Cuando nació Vlad III, su padre pasó a formar parte de una Orden de Caballeros conocida como “La Orden del Dragón”. Esto hizo que a partir de ese momento obtuviera el sobrenombre de “Dracul”, que viene de la antigua palabra romana para dragón “Drac”. Por ello, su hijo, fue conocido como “el hijo de Dracul” o en rumano antiguo “Drăculea” (de ahí el nombre).  Se cree que Stoker leyó un libro que hablaba sobre Wallachia en el que se referían a él como “Drácula” y que la palabra podría tener tintes demoniacos, por ello se quedó embelesado con el nombre, y así decidió escribir su obra bajo ese nombre.

En cuanto a lo de beber sangre, cuentan las historias de la época que cuando se convirtió en príncipe, disfrutaba viendo cómo empalaban a todo aquel que no estaba de acuerdo con su forma de gobernar o incumplía la ley. De hecho, varias historias cuentan que en una ocasión invitó a medio millar de nobles a una comida (algunos de los cuales habían traicionado a su padre y le habían enterrado vivo años atrás).
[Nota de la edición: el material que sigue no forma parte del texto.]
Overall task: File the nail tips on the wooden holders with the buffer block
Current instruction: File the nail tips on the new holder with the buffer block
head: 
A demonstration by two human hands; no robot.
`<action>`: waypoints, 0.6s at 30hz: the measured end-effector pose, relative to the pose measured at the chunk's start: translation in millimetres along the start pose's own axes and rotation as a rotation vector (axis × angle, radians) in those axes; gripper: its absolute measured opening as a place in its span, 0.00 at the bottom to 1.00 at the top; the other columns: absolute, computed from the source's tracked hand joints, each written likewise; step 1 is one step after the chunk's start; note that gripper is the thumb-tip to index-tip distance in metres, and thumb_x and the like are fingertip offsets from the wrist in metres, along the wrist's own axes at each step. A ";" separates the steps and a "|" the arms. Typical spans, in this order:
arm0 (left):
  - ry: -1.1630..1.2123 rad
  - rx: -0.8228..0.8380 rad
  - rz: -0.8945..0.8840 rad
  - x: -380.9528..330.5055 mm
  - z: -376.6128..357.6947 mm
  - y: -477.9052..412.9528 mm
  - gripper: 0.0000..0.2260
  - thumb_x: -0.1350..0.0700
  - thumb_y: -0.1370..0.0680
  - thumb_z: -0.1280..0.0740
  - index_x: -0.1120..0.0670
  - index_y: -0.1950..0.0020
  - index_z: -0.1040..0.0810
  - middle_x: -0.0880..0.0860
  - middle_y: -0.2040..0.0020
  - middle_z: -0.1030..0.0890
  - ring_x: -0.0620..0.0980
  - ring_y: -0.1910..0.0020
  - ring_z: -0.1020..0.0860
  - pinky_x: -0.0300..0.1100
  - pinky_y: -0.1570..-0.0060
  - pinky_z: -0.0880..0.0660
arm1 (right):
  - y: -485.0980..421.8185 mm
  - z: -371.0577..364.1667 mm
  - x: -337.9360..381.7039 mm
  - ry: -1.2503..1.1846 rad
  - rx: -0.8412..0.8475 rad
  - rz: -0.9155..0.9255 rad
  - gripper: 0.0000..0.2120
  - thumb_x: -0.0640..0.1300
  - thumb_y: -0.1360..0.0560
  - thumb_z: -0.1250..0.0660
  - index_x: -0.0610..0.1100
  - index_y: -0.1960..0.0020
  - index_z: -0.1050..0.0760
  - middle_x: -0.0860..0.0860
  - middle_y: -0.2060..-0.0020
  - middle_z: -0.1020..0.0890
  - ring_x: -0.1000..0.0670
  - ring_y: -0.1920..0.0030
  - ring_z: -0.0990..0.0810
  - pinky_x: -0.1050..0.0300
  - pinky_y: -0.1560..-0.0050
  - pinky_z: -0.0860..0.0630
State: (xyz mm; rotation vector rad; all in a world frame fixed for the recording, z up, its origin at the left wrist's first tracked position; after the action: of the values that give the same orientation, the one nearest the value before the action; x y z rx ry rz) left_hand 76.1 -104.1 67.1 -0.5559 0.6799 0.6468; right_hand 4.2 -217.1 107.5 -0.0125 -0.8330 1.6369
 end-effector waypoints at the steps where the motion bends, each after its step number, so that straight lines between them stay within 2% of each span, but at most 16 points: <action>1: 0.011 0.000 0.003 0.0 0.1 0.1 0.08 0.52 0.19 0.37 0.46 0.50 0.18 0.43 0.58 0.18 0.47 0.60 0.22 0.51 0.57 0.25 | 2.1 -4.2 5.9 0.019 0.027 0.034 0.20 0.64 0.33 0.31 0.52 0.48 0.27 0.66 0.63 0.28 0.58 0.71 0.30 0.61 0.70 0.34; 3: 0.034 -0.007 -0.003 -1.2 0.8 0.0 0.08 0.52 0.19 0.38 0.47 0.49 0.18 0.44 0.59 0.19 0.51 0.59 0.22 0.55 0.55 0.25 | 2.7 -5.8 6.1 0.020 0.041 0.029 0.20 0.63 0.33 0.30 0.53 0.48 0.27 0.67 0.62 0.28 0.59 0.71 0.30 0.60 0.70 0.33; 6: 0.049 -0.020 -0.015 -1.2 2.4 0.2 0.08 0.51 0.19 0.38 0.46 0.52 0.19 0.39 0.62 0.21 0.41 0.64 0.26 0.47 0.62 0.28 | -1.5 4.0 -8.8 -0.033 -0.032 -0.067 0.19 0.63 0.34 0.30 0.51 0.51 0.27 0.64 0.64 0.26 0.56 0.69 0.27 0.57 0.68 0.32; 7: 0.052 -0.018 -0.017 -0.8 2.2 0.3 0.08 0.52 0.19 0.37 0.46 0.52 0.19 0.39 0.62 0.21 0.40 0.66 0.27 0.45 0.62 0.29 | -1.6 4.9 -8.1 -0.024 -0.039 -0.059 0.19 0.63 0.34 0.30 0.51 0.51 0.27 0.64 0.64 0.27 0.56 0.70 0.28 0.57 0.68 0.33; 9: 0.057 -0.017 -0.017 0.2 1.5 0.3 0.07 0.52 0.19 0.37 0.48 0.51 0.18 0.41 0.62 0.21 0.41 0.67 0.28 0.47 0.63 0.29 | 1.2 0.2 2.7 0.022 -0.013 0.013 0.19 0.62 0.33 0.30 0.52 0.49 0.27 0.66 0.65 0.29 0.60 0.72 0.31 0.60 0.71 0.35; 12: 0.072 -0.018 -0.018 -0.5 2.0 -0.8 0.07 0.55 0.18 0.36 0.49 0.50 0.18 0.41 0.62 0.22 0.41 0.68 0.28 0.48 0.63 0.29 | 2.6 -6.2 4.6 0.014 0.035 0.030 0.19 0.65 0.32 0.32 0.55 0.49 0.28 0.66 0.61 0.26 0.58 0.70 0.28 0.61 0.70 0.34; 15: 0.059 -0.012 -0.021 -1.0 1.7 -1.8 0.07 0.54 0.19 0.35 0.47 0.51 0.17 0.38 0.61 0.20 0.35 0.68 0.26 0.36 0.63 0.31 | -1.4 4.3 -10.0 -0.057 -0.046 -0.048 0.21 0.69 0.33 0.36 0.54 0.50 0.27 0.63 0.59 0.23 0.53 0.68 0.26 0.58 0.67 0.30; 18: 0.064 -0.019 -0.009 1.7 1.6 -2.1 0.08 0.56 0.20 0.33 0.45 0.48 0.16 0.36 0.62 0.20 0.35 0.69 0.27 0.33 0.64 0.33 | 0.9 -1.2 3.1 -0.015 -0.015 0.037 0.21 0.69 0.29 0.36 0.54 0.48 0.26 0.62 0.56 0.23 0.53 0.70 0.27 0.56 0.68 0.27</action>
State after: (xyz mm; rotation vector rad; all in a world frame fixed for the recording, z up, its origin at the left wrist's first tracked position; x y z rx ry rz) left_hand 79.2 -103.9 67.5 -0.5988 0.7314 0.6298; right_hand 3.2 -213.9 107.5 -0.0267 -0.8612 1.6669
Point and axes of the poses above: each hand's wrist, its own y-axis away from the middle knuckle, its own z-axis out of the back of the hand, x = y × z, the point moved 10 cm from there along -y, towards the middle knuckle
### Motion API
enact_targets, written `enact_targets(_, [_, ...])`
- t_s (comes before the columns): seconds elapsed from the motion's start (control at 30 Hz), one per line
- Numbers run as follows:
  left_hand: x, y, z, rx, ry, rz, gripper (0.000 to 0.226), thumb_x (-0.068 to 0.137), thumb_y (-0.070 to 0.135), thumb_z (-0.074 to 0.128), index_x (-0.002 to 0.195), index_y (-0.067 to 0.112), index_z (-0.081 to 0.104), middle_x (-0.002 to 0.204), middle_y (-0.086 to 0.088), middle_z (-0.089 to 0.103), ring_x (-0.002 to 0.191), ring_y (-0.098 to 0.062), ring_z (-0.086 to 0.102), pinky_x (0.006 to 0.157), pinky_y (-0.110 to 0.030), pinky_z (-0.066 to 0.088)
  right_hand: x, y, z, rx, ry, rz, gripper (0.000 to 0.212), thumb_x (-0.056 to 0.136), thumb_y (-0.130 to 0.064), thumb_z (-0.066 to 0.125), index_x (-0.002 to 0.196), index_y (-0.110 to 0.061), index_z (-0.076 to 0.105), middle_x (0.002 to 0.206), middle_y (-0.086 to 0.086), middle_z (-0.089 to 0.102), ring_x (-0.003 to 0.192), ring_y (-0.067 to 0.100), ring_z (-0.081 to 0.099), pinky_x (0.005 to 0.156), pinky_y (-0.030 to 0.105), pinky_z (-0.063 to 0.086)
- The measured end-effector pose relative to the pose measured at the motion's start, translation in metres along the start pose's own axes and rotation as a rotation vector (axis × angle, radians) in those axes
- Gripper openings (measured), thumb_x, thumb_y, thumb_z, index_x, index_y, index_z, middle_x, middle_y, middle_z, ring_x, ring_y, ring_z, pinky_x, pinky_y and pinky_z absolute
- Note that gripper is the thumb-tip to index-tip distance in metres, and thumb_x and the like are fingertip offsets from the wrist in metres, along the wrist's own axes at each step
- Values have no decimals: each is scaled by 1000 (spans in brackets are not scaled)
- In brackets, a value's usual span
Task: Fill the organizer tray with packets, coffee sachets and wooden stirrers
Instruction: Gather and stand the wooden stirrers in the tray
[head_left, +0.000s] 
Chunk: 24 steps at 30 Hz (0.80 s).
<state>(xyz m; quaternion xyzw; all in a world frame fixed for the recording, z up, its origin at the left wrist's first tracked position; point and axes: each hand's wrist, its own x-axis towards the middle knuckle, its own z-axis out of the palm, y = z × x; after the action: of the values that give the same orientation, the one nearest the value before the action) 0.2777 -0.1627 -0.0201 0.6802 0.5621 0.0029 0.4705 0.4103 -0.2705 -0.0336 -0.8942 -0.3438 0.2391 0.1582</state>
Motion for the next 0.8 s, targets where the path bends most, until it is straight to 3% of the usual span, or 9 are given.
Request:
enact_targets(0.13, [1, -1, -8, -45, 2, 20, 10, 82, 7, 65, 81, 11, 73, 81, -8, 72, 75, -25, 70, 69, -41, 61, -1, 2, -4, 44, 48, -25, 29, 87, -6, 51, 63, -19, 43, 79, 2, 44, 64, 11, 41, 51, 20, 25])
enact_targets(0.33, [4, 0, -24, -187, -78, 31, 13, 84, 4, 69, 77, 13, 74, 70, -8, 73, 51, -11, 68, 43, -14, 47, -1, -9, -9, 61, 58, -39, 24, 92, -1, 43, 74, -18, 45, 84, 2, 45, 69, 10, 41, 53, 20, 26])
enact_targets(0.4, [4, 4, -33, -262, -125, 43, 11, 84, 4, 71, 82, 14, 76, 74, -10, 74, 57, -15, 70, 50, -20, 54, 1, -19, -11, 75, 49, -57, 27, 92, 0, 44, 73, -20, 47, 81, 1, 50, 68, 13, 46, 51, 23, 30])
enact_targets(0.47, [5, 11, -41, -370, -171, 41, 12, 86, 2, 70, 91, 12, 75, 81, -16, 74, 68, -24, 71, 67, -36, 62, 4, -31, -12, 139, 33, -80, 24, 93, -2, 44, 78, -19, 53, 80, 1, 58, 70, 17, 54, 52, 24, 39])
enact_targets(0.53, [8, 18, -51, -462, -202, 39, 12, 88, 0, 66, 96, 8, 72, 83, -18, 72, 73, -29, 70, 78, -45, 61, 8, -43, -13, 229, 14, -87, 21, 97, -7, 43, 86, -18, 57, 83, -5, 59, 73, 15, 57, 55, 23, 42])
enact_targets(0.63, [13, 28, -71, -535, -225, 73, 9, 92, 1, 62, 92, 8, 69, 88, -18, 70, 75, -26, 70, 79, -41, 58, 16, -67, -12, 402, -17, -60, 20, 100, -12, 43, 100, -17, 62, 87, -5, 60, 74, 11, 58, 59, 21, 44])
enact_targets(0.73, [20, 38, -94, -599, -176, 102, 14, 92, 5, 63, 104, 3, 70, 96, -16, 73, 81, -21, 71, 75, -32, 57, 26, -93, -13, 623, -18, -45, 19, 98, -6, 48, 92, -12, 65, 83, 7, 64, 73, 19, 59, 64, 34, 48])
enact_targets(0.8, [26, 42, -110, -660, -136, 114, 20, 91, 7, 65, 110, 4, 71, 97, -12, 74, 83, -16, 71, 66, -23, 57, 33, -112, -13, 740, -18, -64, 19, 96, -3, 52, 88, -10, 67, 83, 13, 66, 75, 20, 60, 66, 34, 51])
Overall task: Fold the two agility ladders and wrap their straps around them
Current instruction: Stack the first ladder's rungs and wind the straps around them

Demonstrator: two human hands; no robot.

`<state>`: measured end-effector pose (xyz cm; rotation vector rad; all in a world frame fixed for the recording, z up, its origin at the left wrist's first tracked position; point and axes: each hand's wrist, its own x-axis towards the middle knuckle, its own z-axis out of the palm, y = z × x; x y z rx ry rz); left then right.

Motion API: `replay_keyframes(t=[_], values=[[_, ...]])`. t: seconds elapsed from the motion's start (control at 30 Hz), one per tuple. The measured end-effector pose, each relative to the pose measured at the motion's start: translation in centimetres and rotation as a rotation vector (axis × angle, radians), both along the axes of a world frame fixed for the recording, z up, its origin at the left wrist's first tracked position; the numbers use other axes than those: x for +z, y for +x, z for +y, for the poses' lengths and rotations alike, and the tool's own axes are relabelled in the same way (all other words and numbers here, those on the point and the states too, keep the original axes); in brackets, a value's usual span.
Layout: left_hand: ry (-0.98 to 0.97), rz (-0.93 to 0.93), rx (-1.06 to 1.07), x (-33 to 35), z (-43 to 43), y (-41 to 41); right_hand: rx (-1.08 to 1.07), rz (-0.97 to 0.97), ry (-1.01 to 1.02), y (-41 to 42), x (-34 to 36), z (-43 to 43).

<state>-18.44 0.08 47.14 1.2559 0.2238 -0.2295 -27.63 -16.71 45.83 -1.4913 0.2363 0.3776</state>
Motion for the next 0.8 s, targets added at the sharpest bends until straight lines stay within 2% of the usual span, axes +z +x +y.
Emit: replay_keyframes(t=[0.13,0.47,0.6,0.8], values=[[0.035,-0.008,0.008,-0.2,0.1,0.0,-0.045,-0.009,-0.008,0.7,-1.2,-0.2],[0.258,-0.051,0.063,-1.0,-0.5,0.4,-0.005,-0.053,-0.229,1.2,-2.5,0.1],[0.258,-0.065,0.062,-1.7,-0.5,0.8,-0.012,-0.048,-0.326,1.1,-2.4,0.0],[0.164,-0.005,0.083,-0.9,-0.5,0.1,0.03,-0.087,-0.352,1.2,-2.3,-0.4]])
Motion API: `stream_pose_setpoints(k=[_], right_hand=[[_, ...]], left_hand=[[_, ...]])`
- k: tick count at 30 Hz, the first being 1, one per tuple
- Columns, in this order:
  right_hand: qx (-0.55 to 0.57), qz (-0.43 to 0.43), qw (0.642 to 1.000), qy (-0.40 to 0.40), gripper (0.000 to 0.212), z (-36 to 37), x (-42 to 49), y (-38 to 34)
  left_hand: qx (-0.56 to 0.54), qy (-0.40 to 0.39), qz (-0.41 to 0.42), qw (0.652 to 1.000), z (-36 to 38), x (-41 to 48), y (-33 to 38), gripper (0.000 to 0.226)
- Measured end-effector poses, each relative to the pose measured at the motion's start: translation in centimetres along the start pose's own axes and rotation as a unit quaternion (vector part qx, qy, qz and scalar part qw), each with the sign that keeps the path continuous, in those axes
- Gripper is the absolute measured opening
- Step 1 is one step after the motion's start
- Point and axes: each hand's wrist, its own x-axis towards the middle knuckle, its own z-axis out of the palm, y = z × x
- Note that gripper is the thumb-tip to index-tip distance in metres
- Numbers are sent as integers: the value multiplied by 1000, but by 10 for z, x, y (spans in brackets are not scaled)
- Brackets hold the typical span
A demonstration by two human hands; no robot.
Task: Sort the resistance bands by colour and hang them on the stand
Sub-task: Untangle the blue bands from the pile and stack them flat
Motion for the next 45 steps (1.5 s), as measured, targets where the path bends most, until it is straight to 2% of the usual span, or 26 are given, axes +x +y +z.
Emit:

Como no sabía quién había sido exactamente, los mató a todos. Posteriormente, llenó varios recipientes  con su sangre y mojó pan en ellos mientras comía. Una escena cruel que le hizo ganarse la fama de “catador de sangre” y que inspiró la obra, ya que decían que parecía disfrutar de ello.

Esta historia llegó a impactar tanto que usó la misma técnica en varias ocasiones. Por ello, si te invitaban a cenar con él, la gente ya sabía cuál iba a ser su fatídico final: una estaca desde el ano a la boca, hasta acabar desangrado.